К концу дня к нам зашёл второй подполковник Добровский Борис Абрамович. Этот на меня не взглянул и знакомиться не стал. По виду он тоже был еврей, но не типичный, а, как я теперь хорошо их различаю, полукровка. Матушка-славянка подмешала ему кровь и стать: роста он был выше среднего, черты лица правильные, брови от отца – густые, глаза чёрные. «Красивый мужик», – подумал я и не обиделся на то, что он меня не заметил. «Принял за постороннего», – решил я и продолжал перебирать бумажки, лежавшие в ящиках стола.
Добровский был старшим литературным сотрудником отдела и, как мне скажут мои соседи, занимался статьями больших начальников. Он поэтому мало времени проводил в редакции и всегда говорил: «Был в Главном штабе». Деревнин заметил: «Выискивает там евреев и тащит их статьи. Отбиться не можем».
Вспомнилось: чем выше ты будешь подниматься по служебной лестнице, тем чаще дорогу тебе будут перебегать евреи.
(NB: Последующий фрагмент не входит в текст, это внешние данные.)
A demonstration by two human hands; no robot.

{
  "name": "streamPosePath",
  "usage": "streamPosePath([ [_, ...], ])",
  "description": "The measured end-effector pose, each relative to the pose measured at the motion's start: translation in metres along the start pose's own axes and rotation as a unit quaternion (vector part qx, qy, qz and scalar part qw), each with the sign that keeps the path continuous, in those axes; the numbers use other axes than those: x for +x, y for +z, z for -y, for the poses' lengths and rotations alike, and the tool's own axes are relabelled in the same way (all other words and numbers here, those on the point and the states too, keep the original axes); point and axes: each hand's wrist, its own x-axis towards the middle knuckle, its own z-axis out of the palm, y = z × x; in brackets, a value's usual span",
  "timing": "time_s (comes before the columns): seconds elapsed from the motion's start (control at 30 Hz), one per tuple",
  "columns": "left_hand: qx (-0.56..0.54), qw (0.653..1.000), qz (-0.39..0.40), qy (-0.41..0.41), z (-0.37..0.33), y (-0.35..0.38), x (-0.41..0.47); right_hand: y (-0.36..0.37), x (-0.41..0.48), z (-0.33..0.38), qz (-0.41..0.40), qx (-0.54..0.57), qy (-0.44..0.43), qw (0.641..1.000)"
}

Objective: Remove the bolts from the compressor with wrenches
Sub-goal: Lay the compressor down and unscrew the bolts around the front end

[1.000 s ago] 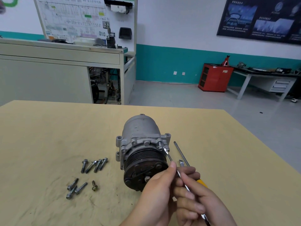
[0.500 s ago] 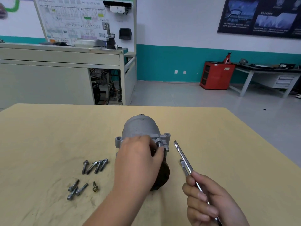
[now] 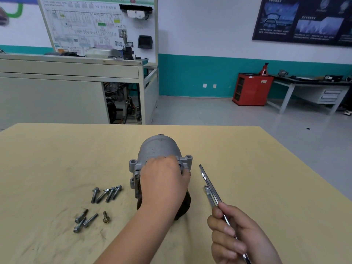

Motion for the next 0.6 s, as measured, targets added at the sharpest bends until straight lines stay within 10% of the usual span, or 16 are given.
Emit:
streamPosePath([
  [0.6,-0.278,0.952,-0.116,-0.049,0.05,-0.008,-0.058,0.011,-0.012,-0.02,0.001,0.01,-0.004,1.0],
])
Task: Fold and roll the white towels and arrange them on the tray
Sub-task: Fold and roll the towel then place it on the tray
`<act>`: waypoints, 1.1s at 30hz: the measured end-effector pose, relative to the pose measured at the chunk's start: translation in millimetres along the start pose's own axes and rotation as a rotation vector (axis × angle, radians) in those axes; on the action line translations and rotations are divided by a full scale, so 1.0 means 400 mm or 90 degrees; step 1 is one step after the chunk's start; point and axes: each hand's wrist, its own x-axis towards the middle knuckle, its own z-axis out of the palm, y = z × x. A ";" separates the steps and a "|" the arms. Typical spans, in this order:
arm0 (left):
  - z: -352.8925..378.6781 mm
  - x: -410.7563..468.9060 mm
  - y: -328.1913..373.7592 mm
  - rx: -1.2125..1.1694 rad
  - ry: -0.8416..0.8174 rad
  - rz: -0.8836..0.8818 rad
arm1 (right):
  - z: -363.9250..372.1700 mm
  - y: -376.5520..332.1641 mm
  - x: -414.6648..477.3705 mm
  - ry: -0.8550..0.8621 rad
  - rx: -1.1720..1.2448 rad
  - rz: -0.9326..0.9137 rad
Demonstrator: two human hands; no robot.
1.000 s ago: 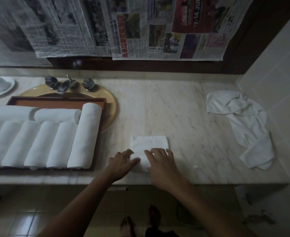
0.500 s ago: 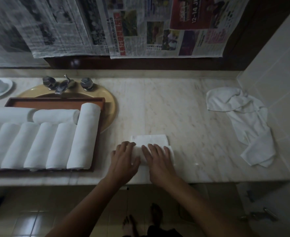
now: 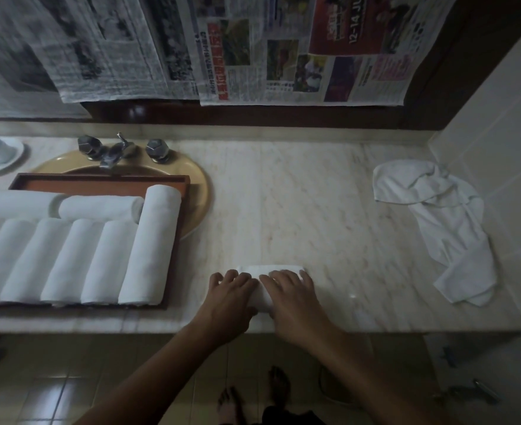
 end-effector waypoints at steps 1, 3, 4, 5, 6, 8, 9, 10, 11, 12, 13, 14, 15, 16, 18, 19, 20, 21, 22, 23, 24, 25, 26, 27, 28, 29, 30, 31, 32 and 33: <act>-0.007 0.008 -0.005 -0.024 -0.011 -0.010 | 0.013 -0.005 -0.014 0.024 -0.009 0.004; -0.015 0.023 -0.016 -0.077 -0.040 -0.037 | 0.044 -0.005 -0.024 0.031 -0.035 0.006; -0.014 0.027 -0.021 -0.112 -0.053 -0.059 | 0.053 0.002 -0.019 0.030 -0.055 -0.001; -0.013 0.028 -0.022 -0.154 -0.049 -0.087 | 0.052 0.011 -0.009 0.027 -0.070 -0.008; -0.008 0.025 -0.023 -0.206 -0.031 -0.125 | 0.045 0.020 0.006 0.021 -0.078 -0.014; 0.000 0.014 -0.018 -0.317 0.017 -0.227 | 0.022 0.035 0.040 -0.003 -0.082 -0.016; 0.001 0.009 -0.014 -0.361 0.025 -0.285 | 0.008 0.042 0.057 -0.022 -0.080 -0.016; 0.004 0.006 -0.014 -0.400 0.013 -0.344 | -0.005 0.049 0.075 -0.046 -0.080 -0.019; 0.004 0.004 -0.011 -0.453 -0.014 -0.398 | -0.018 0.056 0.092 -0.071 -0.085 -0.024; 0.002 0.005 -0.006 -0.537 -0.043 -0.443 | -0.029 0.064 0.110 -0.096 -0.088 -0.030; 0.002 0.008 0.000 -0.642 -0.062 -0.472 | -0.041 0.072 0.127 -0.121 -0.084 -0.035; 0.001 0.014 0.007 -0.747 -0.069 -0.487 | -0.052 0.078 0.144 -0.148 -0.075 -0.037; -0.001 0.022 0.015 -0.835 -0.061 -0.495 | -0.062 0.084 0.160 -0.170 -0.065 -0.037; 0.000 0.030 0.021 -0.908 -0.040 -0.508 | -0.072 0.089 0.174 -0.185 -0.055 -0.038; 0.006 0.050 0.023 -1.009 0.001 -0.544 | -0.082 0.097 0.188 -0.214 -0.013 -0.027; 0.005 0.058 0.025 -1.034 0.015 -0.549 | -0.083 0.101 0.188 -0.231 0.020 -0.018; 0.003 0.065 0.028 -1.044 0.023 -0.543 | -0.082 0.105 0.182 -0.242 0.054 -0.010; 0.000 0.069 0.033 -1.057 0.023 -0.539 | -0.079 0.109 0.171 -0.246 0.080 -0.005; -0.002 0.071 0.039 -1.064 0.021 -0.543 | -0.077 0.112 0.158 -0.241 0.098 -0.006; -0.005 0.071 0.046 -1.071 0.017 -0.551 | -0.073 0.114 0.142 -0.231 0.108 -0.008; -0.008 0.070 0.054 -1.070 0.015 -0.562 | -0.067 0.115 0.125 -0.218 0.117 -0.012; -0.007 0.069 0.059 -1.073 0.017 -0.577 | -0.062 0.117 0.111 -0.207 0.129 -0.016; -0.007 0.067 0.062 -1.070 0.023 -0.584 | -0.055 0.118 0.099 -0.200 0.149 -0.015; -0.006 0.066 0.061 -1.061 0.034 -0.584 | -0.050 0.120 0.090 -0.194 0.179 -0.010; -0.009 0.063 0.061 -1.052 0.043 -0.569 | -0.048 0.121 0.081 -0.186 0.218 -0.001; -0.014 0.061 0.059 -1.042 0.053 -0.545 | -0.050 0.126 0.075 -0.175 0.261 0.009; -0.022 0.059 0.055 -1.031 0.062 -0.518 | -0.052 0.134 0.068 -0.161 0.304 0.022; -0.032 0.056 0.048 -1.023 0.076 -0.496 | -0.057 0.142 0.063 -0.147 0.352 0.040; -0.043 0.053 0.040 -1.022 0.098 -0.480 | -0.062 0.153 0.056 -0.140 0.413 0.069; -0.054 0.050 0.029 -1.028 0.121 -0.465 | -0.069 0.163 0.050 -0.140 0.492 0.110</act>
Теперь я знал весь штат нашего отдела.
В первый же день заметил, что Кудрявцев о евреях ничего не говорит; их для него как будто и не существовало. Зато Деревнин метал в их адрес ядовитые стрелы. Вообще-то он говорил мало, больше распространялся на все темы капитан, но Деревнин отпускал увесистые, как кирпичи, реплики, всякую беседу уснащал выводом, делал заключения. И его короткие фразы звучали завершающим аккордом – он, как вздох барабана, возникал там, где кончается такт и начинается другой, подчас рождающий новую музыкальную фразу. При этом голос его отнюдь не барабанный, наоборот: нежно-баритонный, приятный.